Conforme aponta o jornal O Estado de S. Paulo, para interlocutores do Palácio do Planalto, a medida foi vista como mais uma ação de Maia para tentar constranger o governo e mostrar descolamento do presidente. O governo avalia que o deputado não tinha a obrigação de colocar os vídeos no site da Câmara.

O clima de tensão entre Temer e Maia já havia subido em razão do episódio do “assédio” a parlamentares do PSB e, na semana passada,  houve mais problemas. Maia, em desacordo com o Planalto, abriu a sessão da Câmara para votar a Medida Provisória sobre acordos de leniência de bancos. A base, porém, não apareceu na votação por articulação do governo, que tinha pressa em votar o relatório pelo arquivamento da segunda denúncia. Maia, então, sentiu-se derrotado e acusou o Planalto de não ter prioridade em suas pautas.  Além disso, informa o jornal, o pé atrás do Planalto com o presidente da Câmara, Rodrigo Maia, elevou depois de relatos de que Maia participou de jantar na companhia dos senadores Renan Calheiros e Kátia Abreu, os maiores críticos do presidente Temer no PMDB. 

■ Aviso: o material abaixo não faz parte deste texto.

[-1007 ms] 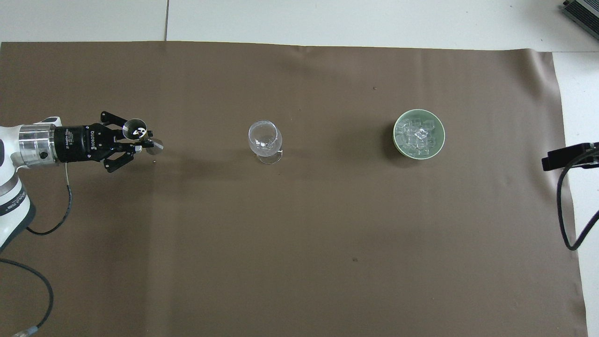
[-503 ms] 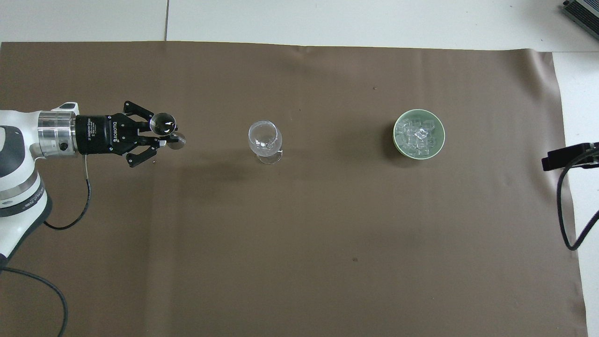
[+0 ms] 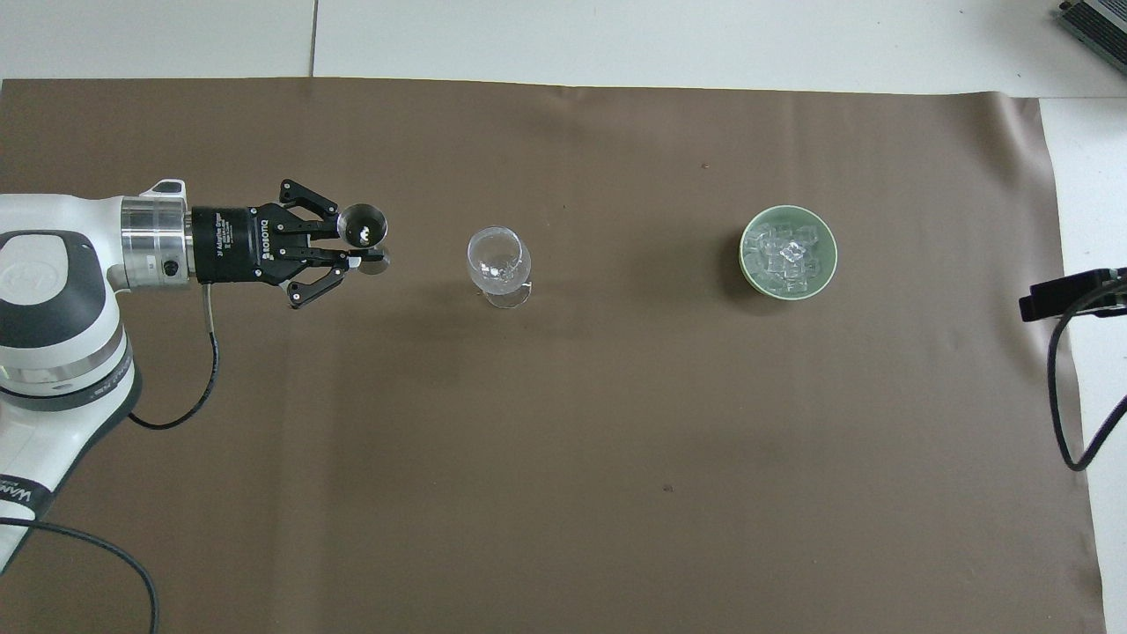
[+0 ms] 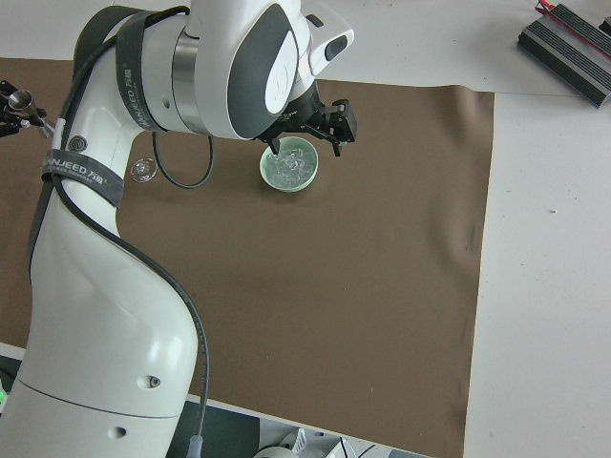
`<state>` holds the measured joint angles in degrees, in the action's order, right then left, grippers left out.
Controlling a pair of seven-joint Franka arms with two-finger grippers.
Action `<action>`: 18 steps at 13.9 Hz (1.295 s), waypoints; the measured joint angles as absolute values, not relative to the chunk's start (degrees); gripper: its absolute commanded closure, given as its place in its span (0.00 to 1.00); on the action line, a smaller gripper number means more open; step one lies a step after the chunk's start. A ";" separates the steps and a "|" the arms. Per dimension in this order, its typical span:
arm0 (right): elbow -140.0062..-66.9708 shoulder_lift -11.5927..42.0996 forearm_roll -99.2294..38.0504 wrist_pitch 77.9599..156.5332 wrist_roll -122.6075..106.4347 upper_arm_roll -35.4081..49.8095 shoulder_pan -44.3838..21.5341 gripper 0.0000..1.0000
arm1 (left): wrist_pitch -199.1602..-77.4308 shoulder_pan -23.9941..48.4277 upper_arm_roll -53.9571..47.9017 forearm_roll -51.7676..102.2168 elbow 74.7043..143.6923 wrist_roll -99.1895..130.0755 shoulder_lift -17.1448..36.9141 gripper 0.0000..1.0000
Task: Pour wine and add ice with both arms
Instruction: 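Lift the silver bottle with the left gripper toward the glass cup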
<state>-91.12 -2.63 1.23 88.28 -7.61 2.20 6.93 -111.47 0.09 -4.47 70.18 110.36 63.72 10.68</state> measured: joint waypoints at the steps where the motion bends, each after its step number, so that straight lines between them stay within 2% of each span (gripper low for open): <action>1: -91.12 -2.63 1.23 88.28 -7.61 2.20 6.93 0.00 | -112.67 1.13 -4.45 70.18 110.50 64.44 10.25 1.00; 18: -91.12 -2.63 1.23 88.28 -7.61 2.20 6.93 0.00 | -129.26 11.37 -4.38 66.54 112.17 69.83 8.16 1.00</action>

Neste cenário, aponta o Estadão, a desconfiança só tem crescido e, para o governo, parlamentares que se dizem indecisos poderão aproveitar o impacto dos vídeos para fazer novas cobranças ao Planalto. A avaliação é de que isso poderia aumentar o impacto dos apoios, mas não inviabilizar o arquivamento da denúncia. Soma-se a isso a operação da Polícia Federal nesta segunda, que cumpre mandado de busca e apreensão no gabinete do deputado Lúcio Vieira Lima, irmão de Geddel e aliado de Temer (veja mais clicando aqui). 

Contudo, em contraponto ao tom geral do noticiário político, o Valor Econômico traz coluna de Raymundo Costa dizendo que Temer vê chances de eleger seu sucessor, explorando os números da economia. Para viabilizar estratégia, governo ainda contaria com reforma da Previdência. Mesmo com a tensão gerada pelo vazamento da delação do doleiro Lúcio Funaro, Temer deve vencer na votação da 2ª denúncia, que é considerada pelo governo mais fraca que a primeira, diz o Valor. A expectativa é mesmo que Temer consiga vencer também o segundo round – mas a um custo muito alto.